BEGIN Provided records

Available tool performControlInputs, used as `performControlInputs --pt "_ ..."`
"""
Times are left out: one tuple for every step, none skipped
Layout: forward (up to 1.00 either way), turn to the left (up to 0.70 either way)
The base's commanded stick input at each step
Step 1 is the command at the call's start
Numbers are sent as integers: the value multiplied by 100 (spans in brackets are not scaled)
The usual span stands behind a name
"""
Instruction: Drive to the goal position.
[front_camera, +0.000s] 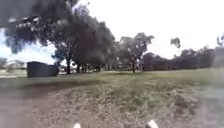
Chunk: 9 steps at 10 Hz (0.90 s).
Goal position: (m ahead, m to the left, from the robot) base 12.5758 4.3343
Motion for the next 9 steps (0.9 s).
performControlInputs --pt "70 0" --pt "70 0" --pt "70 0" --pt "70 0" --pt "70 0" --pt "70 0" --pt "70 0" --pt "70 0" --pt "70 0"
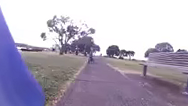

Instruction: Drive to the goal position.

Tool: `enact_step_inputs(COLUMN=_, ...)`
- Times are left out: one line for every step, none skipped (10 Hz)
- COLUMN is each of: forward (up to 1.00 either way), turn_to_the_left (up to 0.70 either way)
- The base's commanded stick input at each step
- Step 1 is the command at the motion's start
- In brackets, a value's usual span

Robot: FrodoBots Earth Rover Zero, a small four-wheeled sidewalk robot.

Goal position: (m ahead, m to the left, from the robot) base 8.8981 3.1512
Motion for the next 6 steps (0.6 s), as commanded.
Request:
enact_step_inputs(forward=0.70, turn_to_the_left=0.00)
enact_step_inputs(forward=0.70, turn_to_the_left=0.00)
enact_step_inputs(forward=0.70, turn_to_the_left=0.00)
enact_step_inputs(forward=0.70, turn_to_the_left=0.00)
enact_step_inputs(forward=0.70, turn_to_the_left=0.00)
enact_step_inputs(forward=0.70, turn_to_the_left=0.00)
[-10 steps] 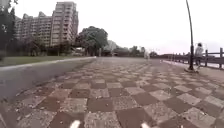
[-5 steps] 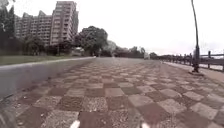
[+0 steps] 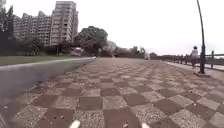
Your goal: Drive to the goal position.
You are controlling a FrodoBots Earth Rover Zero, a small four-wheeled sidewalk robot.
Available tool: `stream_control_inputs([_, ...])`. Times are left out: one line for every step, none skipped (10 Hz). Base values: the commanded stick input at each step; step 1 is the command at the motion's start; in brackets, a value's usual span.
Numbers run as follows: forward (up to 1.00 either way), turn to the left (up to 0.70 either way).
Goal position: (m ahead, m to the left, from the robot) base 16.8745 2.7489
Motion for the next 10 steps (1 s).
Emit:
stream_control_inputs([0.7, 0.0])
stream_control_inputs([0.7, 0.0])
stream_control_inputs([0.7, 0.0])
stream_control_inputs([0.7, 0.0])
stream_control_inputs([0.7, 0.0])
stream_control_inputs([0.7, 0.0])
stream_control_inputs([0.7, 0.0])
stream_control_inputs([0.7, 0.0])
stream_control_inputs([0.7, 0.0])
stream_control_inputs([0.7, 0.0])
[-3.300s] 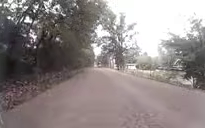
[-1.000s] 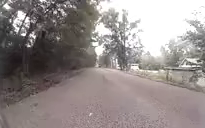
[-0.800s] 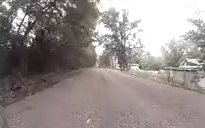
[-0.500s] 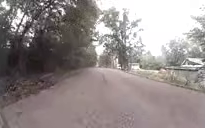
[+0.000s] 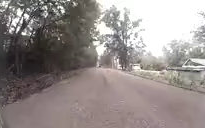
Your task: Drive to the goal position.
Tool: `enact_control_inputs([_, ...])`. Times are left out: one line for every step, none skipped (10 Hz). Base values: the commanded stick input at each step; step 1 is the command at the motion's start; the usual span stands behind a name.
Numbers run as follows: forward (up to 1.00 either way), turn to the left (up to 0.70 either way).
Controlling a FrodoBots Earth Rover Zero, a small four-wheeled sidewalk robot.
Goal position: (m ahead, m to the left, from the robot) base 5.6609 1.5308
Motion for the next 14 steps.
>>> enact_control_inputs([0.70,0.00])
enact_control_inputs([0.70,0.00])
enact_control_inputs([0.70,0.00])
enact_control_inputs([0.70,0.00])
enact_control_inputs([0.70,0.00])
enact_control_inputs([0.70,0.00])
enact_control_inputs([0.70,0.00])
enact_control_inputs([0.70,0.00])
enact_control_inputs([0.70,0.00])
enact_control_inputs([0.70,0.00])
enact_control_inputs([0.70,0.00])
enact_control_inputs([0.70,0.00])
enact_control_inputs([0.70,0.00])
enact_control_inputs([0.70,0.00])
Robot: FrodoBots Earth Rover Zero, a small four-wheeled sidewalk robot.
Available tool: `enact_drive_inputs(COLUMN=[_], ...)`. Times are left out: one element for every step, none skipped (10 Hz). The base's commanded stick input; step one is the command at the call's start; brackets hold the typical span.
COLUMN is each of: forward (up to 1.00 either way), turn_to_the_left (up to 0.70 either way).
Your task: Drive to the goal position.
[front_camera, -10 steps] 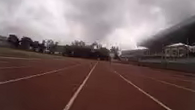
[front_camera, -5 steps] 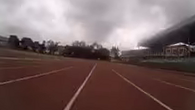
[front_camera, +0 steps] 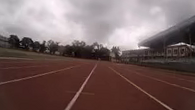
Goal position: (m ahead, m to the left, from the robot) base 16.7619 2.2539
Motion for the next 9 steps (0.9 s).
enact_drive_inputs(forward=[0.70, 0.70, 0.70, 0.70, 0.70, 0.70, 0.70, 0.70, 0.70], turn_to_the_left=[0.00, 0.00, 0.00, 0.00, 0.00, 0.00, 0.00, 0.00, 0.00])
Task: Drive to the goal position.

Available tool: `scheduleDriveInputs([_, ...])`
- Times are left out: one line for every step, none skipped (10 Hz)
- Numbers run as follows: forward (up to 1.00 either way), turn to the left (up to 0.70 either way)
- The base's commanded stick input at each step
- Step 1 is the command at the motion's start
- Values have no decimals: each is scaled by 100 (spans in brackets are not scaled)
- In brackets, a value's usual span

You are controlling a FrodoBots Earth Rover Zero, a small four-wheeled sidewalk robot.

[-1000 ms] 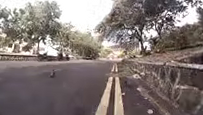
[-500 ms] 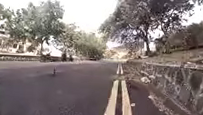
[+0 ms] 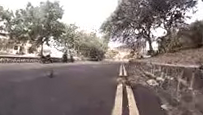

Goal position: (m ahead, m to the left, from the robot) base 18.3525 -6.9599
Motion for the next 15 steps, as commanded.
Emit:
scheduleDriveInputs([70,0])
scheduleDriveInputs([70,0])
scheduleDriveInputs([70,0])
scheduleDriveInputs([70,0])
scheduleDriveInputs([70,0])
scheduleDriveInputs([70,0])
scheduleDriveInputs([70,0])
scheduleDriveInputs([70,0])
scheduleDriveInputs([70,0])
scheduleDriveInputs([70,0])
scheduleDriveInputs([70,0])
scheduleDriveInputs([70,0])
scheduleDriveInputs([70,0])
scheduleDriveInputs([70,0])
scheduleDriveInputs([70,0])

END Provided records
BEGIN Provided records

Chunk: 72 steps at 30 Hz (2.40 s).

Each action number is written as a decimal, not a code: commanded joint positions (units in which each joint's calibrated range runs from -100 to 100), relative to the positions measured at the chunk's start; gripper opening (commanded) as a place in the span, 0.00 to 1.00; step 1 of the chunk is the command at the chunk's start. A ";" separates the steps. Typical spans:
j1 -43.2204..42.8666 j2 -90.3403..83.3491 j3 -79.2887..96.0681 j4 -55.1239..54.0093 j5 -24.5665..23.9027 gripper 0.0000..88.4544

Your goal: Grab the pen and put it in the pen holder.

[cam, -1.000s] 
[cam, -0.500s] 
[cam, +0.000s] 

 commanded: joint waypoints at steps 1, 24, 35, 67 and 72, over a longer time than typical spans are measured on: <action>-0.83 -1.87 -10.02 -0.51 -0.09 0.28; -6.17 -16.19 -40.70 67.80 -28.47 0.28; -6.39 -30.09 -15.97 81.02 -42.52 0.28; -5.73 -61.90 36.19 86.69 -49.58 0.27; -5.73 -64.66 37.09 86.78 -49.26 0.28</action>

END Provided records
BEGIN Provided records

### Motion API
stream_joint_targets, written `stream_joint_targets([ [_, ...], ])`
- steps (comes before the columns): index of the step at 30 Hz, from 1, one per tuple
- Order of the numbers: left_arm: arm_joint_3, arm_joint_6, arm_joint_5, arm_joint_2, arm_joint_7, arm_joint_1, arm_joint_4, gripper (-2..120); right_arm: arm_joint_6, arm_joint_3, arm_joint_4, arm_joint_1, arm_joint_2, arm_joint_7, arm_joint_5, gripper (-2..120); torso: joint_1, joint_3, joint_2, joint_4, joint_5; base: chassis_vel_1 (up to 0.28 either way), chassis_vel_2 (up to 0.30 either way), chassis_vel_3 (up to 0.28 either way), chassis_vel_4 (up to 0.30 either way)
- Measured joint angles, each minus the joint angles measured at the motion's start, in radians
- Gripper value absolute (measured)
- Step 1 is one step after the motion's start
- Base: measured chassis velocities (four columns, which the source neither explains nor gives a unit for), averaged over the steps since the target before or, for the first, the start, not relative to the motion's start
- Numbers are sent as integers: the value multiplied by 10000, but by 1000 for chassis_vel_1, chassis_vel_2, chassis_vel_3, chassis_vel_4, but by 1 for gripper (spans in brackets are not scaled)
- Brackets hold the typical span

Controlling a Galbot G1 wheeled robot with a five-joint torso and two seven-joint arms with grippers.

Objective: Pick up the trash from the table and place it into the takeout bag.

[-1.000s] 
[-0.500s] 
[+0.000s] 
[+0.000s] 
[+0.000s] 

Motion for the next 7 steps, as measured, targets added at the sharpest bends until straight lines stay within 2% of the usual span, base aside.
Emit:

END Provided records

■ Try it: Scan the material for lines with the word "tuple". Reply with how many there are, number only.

■ Completed task: 2